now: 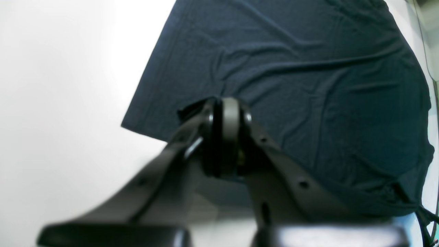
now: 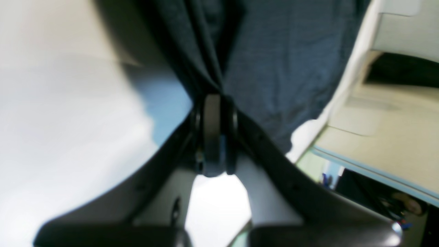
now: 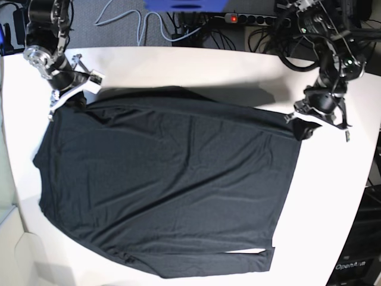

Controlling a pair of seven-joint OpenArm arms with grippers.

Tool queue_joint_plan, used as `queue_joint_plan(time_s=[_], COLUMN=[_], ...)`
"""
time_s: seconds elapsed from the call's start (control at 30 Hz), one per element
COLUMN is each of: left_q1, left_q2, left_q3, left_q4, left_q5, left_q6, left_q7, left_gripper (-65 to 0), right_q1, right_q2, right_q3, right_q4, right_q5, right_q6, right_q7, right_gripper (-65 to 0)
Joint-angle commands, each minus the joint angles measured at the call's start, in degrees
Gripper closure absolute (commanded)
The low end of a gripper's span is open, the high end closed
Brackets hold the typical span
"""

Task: Fold the T-shirt properly
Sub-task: 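Lift both shirt corners and pull them apart to stretch the edge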

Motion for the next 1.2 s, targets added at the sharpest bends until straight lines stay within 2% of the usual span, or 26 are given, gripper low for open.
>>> queue_joint_plan(time_s=[0.0,0.37,0.7,0.73,0.87,1.17], left_q1=[-0.4,-3.3,-5.3,-6.0,-6.7,-7.5], left_q2=[-0.3,-2.7,-4.5,-4.5,-4.6,-4.3], left_q3=[-0.1,-0.1,-0.1,-0.1,-0.1,0.0], left_q4=[0.8,-1.3,-7.5,-7.9,-9.4,-9.4], left_q5=[-0.6,-0.5,-0.5,-0.5,-0.5,-0.7], left_q6=[-0.2,-0.2,-0.2,-0.2,-0.2,-0.2], left_q7=[-1.6,-1.3,-1.4,-1.4,-1.4,-1.4], left_gripper=[-2.4,-2.4,-2.4,-2.4,-2.4,-2.6], right_q1=[0.5,3.9,8.4,8.5,8.5,10.1], right_q2=[0.6,0.6,0.7,0.7,0.6,0.6], right_q3=[0.2,0.2,-1.2,-1.3,-2.3,-2.7], right_q4=[1.6,1.5,-1.9,-2.2,-2.6,-3.4], right_q5=[0.4,0.5,0.4,0.4,0.4,0.4], right_q6=[-0.2,-0.1,0.0,0.4,5.1,5.5], right_q7=[0.3,0.3,0.4,0.4,0.4,0.4], right_gripper=[-0.6,-0.6,-0.6,-0.6,-0.4,-0.4])
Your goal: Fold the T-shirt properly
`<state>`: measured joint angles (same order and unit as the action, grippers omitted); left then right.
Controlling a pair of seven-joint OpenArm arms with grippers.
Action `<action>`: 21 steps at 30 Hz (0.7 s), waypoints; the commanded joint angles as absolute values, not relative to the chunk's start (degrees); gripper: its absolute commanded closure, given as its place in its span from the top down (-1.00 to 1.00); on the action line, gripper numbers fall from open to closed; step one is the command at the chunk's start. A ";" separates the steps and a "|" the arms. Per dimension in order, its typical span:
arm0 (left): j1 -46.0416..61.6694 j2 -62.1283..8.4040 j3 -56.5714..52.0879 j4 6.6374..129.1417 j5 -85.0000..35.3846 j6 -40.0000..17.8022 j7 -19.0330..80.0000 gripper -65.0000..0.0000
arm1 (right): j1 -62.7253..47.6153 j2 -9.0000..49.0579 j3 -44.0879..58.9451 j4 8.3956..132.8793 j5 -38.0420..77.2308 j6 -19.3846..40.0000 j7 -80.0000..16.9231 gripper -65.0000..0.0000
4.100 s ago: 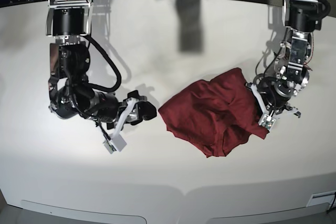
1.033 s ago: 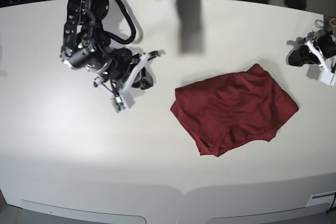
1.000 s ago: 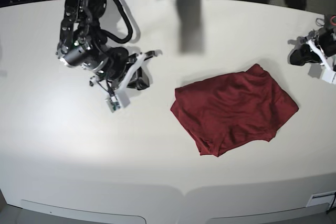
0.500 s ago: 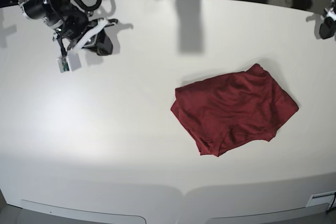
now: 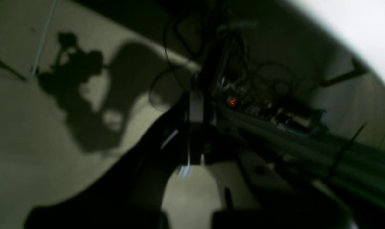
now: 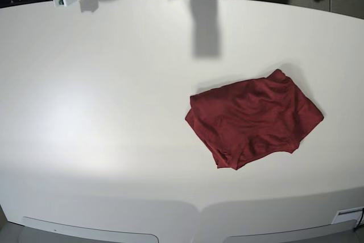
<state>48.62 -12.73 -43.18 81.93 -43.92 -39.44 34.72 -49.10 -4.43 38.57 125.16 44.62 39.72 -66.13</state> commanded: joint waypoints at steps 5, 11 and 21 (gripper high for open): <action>50.57 -11.38 -43.77 80.27 -38.33 -40.00 34.35 -1.00 | -57.14 -4.29 38.61 125.03 44.97 40.00 -64.90 -1.00; 49.45 -11.00 -40.38 68.69 -33.06 -40.00 27.03 -1.00 | -58.57 -4.23 38.54 112.55 36.69 40.00 -56.49 -1.00; 38.44 -11.35 -27.18 45.32 -7.25 -38.35 5.74 -1.00 | -44.75 4.36 38.54 73.30 23.94 40.00 -46.00 -1.00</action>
<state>37.39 -10.87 -26.94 44.84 -6.98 -38.02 6.15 -43.70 3.79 38.17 72.20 23.53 39.77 -45.89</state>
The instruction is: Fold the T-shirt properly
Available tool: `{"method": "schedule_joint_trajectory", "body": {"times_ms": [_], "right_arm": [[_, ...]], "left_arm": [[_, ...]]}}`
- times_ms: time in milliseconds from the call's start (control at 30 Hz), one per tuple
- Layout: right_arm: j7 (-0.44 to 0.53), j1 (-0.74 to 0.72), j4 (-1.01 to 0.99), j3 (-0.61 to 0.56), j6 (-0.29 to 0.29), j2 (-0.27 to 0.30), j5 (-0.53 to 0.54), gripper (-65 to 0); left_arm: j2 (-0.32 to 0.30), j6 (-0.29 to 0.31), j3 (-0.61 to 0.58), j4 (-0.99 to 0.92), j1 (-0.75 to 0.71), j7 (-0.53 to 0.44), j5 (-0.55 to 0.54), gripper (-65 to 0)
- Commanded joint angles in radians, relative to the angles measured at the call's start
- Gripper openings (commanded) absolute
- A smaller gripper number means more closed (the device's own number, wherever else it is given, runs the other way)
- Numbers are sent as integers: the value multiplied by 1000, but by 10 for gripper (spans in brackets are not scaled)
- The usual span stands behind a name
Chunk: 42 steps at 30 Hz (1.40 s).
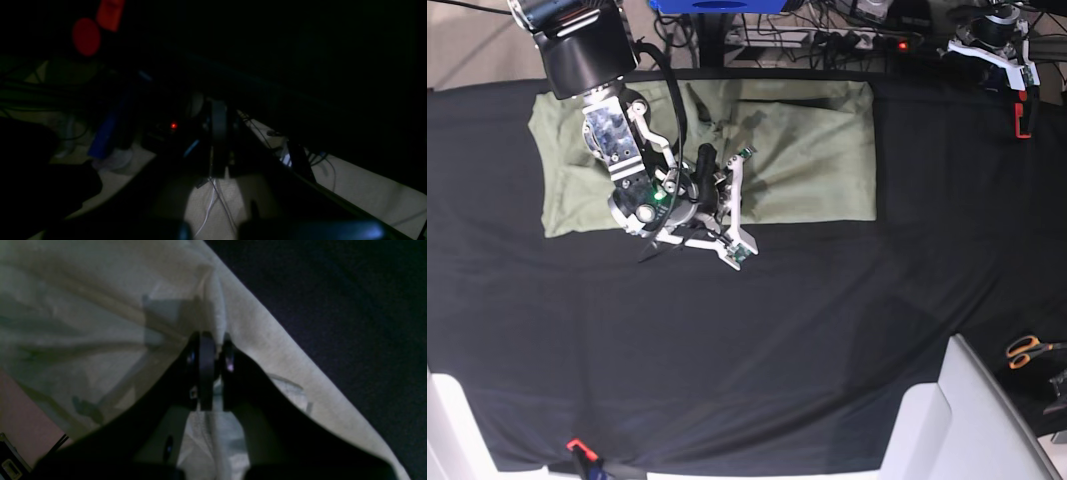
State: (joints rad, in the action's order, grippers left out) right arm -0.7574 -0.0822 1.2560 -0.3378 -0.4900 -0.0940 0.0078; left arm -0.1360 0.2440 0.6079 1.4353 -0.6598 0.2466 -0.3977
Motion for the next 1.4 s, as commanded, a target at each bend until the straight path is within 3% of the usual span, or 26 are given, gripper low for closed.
{"method": "schedule_joint_trajectory", "body": {"times_ms": [0, 167, 233, 300, 400, 633, 800, 967, 1367], "right_arm": [[8, -14, 21, 1, 0, -6, 7, -581], [-49, 31, 150, 1, 60, -3, 7, -261], [-84, 81, 267, 1, 60, 1, 7, -189], [-141, 127, 356, 3, 60, 20, 8, -200], [-202, 215, 460, -1, 58, 26, 8, -269], [-199, 355, 474, -8, 57, 26, 8, -288], [-198, 356, 434, -10, 57, 18, 8, -288], [-136, 348, 345, -60, 58, 18, 51, -290], [-130, 279, 270, -90, 60, 18, 56, -294]], "left_arm": [[-11, 4, 7, 11, -10, -19, -7, -650], [-11, 4, 7, 12, -10, -19, -7, -650], [-11, 4, 7, 17, -10, -19, -7, -650], [-11, 4, 7, 20, -10, -19, -7, -650], [-11, 4, 7, 20, -10, -19, -7, -650], [-15, 5, 7, 17, 16, -19, -7, -650], [-17, 5, 7, 18, 18, -19, -7, -650], [-17, 5, 7, 14, 18, -19, -7, -650], [-18, 5, 8, 12, 18, -19, -7, -650]]}}
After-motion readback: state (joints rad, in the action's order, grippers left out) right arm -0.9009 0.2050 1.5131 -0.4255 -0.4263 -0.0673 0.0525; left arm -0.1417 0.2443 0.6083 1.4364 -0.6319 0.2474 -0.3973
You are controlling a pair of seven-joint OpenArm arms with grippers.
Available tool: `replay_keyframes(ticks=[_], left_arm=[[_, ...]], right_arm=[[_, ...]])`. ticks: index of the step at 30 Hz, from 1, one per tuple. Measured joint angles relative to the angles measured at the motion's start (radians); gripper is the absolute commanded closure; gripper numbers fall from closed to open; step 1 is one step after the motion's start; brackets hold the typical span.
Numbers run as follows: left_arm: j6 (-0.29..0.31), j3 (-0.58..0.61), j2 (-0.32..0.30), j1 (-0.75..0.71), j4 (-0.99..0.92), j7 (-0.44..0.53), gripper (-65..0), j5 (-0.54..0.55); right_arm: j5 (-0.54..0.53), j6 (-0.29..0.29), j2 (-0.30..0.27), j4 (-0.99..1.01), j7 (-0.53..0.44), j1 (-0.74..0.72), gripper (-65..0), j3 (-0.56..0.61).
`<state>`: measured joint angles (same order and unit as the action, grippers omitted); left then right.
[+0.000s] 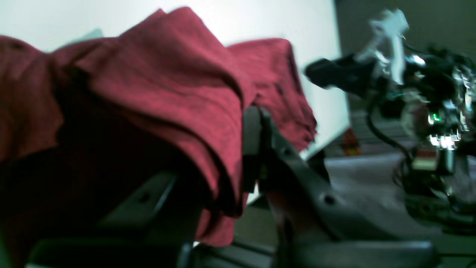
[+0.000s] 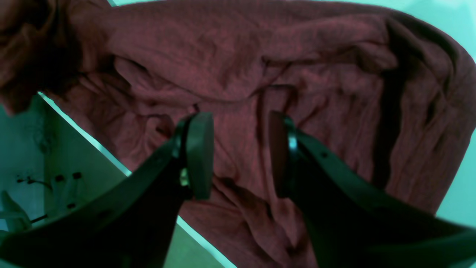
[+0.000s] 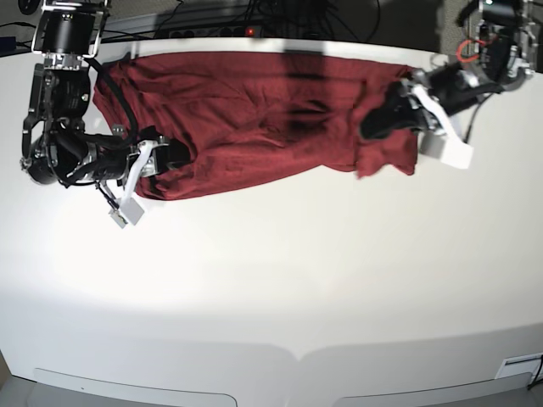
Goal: Fold the T-shirt properly
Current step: 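Fold the shirt's end over toward the right gripper with the left gripper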
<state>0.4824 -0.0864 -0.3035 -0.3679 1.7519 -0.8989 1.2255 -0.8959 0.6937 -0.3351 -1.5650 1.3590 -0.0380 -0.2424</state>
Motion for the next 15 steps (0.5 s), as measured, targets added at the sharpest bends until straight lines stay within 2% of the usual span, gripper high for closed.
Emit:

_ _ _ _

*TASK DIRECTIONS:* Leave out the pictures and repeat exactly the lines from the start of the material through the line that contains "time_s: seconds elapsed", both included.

*EXERCISE OUTPUT:*
now: 
now: 
now: 

Controlling a pair of seven-joint OpenArm arms with grippers.

Tool queue_joint_plan, used as `queue_joint_plan(time_s=[_], COLUMN=[_], ...)`
"""
time_s: seconds elapsed from the call's start (control at 30 Hz), one per element

The exercise requires nothing further.